So what exactly was impossible in 2013 that became trivial only three years later? As Karpathy put it, we no longer have to “explicitly write the program”, instead we show a neural network labeled data and it “writes the program” for us.

Deep Learning goes commodity

It’s not just the advances in algorithms that have changed, the availability of those algorithms to engineers and businesses has exploded and changed the way we work with data. I think Yann LeCun, Facebook’s head of AI, captured this succinctly when he rechristened deep learning as “differentiable programming”

Implictly both LeCun and Karpathy are echoing the same sentiment, that deep learning / differentiable programming is becoming an activity of software engineers as much as it is an activity for data scientists.

Why ?

The “hard part” of deep learning was getting the math right and implementing it:

There is an intellectual overhead in implementing efficient matrix multiplication, in recalling the definition of cross entropy and implementing is in a way that is numerically stable. It takes some sophistication to recall that a convolution is equivalent to a Fourier transform as well as to a Toeplitz matrix and to have both the mathematical and engineering pedigree to know when to prefer which. And when you want to scale, you also need an intimate understanding of what a GPU is and how to best use it.

Today, to do a deep learning project, we don’t need to know any of that.

The open source frameworks out there like Tensorflow and PyTorch have abstracted a lot of the math and engineering stuff away, to the point where we can execute a very successful deep learning project without knowing what a Toeplitz matrix is.

To drive that point home, take a look at the following equations which define an LSTM, one of the building blocks of neural networks for sequences.

Equations for an LSTM

And compare that with the following code, which is what we write today when we want to use an LSTM

Code for an LSTM

Deep Learning for everyone

That simplicity and abstraction mean that virtually anyone with programming skills can take an online course and do something useful in a very short time. This isn’t just a change for the individual, it’s also a huge shift for businesses. The cost of trying deep learning has gone down dramatically.

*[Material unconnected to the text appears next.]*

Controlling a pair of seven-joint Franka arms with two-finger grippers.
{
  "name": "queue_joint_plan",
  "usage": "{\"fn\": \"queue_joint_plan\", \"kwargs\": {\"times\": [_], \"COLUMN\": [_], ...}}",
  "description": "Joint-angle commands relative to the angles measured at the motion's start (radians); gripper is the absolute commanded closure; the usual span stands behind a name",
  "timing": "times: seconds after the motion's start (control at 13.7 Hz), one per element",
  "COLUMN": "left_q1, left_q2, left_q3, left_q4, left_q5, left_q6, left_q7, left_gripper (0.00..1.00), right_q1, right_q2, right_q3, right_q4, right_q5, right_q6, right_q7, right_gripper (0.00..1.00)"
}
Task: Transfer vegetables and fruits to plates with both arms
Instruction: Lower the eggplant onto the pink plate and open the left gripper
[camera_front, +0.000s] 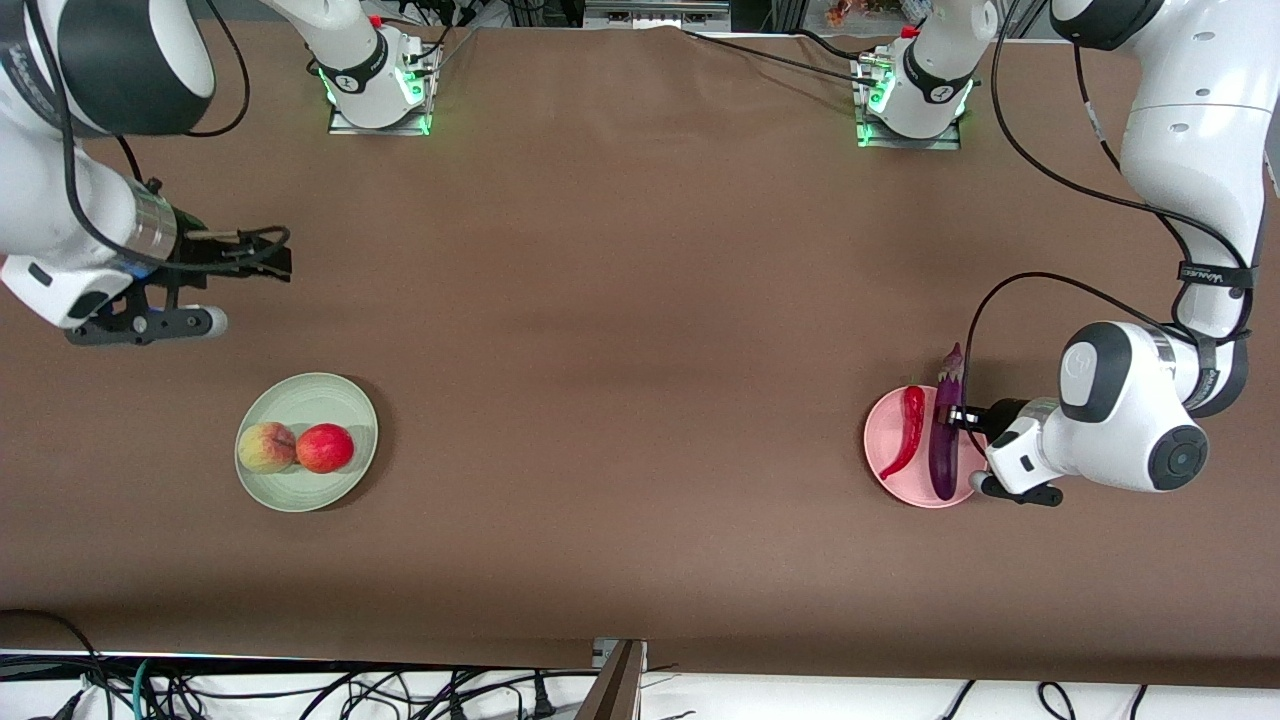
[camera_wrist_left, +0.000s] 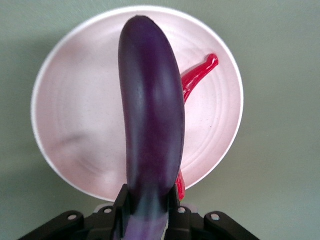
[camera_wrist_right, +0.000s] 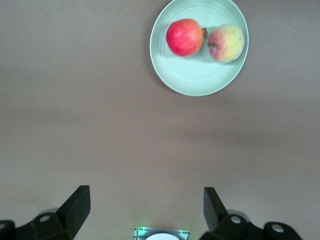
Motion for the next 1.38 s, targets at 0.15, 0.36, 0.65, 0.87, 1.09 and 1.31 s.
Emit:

To go back to that XKCD comic, 3 years ago we needed a research team and five years to find a bird in a photo. Today we need an engineer and two weeks.

For a business, dabbling in machine learning is risky. There is an investment of time and resources which might not yield anything. In the “old days”, the upfront costs of taking such risks were large. You needed a team of scarce and expensive professionals, and you had to give them the time to flesh out their infrastructure before they could start being productive. Those costs add up fast.

For many businesses, the old way made doing an ML project was prohibitively risky. Today, because of the amazing tooling that is available to anyone, it is riskier to not try.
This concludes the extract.